REF: SNYDER-BERG EMAIL OF 6/9/2009 AND PREVIOUS
Classified By: Charge d'Affaires, a.i. Jeri Guthrie-Corn for reasons 1. 4 (b) and (d)
1. (U) This is an action request, please see paragraph 5.
2. (C) In response to questions raised by USEU in ref emails, EconOff met with Elena Paris, Head of Unit at the Office for the Implementation of International Sanctions, Ministry of Foreign Affairs (MFA), to discuss current Romanian views on international sanctions, especially the 1267 sanctions process. Paris intimated that Romania was moving in the same direction as a group of "like minded" countries, such as Sweden, to reform the UNSCR 1267 listing process. Underlining that Romania is fully committed to implementing international sanctions and the fight against terrorism, Paris expressed her view that the UN process could be improved to better balance peace and security with human rights.

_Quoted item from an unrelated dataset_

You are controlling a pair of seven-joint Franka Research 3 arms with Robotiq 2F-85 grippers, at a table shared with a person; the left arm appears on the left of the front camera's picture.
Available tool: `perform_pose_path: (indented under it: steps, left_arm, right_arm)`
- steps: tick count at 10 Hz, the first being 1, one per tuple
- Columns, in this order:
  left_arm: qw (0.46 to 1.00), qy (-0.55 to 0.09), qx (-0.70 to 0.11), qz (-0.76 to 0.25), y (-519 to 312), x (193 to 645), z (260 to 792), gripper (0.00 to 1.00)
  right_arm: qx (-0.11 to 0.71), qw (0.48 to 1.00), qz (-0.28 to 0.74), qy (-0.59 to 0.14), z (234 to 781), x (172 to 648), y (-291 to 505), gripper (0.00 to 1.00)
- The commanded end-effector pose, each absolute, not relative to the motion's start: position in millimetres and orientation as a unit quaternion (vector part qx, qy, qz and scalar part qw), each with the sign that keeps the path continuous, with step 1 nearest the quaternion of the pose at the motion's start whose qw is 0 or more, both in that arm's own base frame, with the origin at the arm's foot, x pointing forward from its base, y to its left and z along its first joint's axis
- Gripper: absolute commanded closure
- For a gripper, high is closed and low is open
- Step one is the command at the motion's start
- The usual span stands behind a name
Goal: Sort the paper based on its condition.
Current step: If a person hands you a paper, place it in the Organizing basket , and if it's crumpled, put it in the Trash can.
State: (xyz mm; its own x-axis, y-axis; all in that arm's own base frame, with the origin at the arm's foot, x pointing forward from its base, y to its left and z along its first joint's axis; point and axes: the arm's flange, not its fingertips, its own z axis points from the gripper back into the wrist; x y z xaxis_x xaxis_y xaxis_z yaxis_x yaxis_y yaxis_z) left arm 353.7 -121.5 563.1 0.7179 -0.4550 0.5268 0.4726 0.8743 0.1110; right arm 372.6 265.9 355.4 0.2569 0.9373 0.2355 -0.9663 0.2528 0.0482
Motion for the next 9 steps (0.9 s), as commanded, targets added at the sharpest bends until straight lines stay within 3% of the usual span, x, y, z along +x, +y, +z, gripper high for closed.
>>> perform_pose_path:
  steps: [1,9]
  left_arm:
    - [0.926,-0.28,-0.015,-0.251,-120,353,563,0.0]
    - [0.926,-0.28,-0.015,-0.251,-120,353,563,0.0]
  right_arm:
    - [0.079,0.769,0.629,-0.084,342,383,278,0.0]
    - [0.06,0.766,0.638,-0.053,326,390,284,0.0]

3. (C) Stating that Romania was trying to navigate between EU court rulings and UN obligations, Paris said that Romania sees UN-initiated reform of the 1267 listing process as the best way to balance these competing needs. According to Paris, the 1267 Sanctions Committee has already shown an interest in bolstering human rights protections in new listings. She thought that consensus could be achieved on measures to improve notification to sanctioned individuals, while also establishing clear methods to contest and review listings. Doing so would better position the European Commission to defend listing decisions before EU courts. EconOff countered that the U.S. considers 1267 (and related) listings to be non-criminal administrative measures, not punishment; our general concern is that the addition of too many procedural hoops could jeopardize the usefulness of the 1267 process. Paris replied that she understood our concerns, but hoped that a consensus position on improving the 1267 process could be reached. She portrayed Romania as trying to navigate a middle course between recognizing the primacy of the UN Security Council and giving deference to European rule of law and human rights concerns. In terms of facilitating cooperation with the U.S., Paris added that Romania remains willing to assist in co-sponsoring 1267 demarche listings. She requested sufficient advance notice and a point of contact at USUN who would be able to coordinate with Romania's UN delegation in the future.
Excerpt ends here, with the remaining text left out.